Aim of the exercise = The answer should be an exact repeat of the stretch of material below from the line containing "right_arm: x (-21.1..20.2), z" through the line containing "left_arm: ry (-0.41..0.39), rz".

Source material =
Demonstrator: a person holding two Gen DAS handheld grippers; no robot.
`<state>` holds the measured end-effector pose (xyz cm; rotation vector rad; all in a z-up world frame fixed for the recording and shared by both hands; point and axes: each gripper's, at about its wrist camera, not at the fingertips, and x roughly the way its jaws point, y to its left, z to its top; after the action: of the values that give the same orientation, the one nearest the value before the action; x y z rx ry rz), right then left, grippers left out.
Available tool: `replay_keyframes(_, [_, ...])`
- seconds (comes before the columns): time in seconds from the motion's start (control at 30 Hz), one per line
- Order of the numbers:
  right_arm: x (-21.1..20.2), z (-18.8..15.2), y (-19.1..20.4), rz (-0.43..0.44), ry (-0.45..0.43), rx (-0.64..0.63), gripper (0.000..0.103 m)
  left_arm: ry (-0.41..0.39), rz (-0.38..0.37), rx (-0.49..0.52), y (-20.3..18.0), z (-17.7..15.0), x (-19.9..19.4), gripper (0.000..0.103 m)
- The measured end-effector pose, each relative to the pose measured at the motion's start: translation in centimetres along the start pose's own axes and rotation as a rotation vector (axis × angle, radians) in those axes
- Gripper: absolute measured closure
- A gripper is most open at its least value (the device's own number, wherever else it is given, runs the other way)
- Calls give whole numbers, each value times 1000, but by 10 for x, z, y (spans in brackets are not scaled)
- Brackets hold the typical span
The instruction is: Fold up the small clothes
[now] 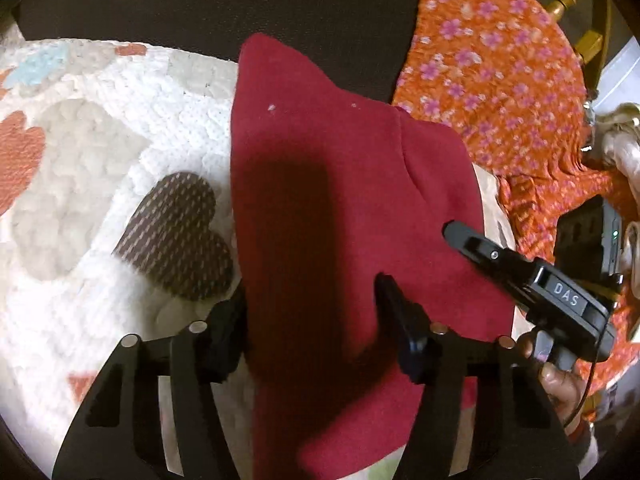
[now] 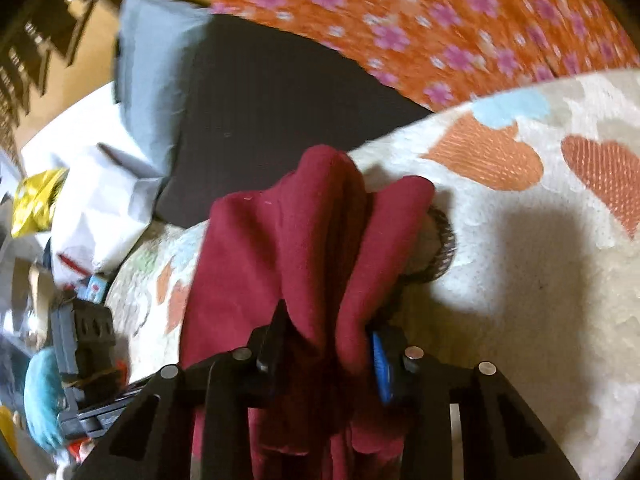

Answer box =
  right_arm: x (-21.1..20.2), z (-18.8..15.2), y (-19.1..20.4), rz (-0.43..0.44), ry (-0.45..0.43), rx (-0.64..0.63), gripper (0.000..0.103 m)
  left_arm: ry (-0.41..0.39), rz (-0.38..0.37), rx (-0.49..0.52), y (-20.3..18.0), z (-17.7..15.0), x (-19.9..19.4), gripper (0.000..0.103 m)

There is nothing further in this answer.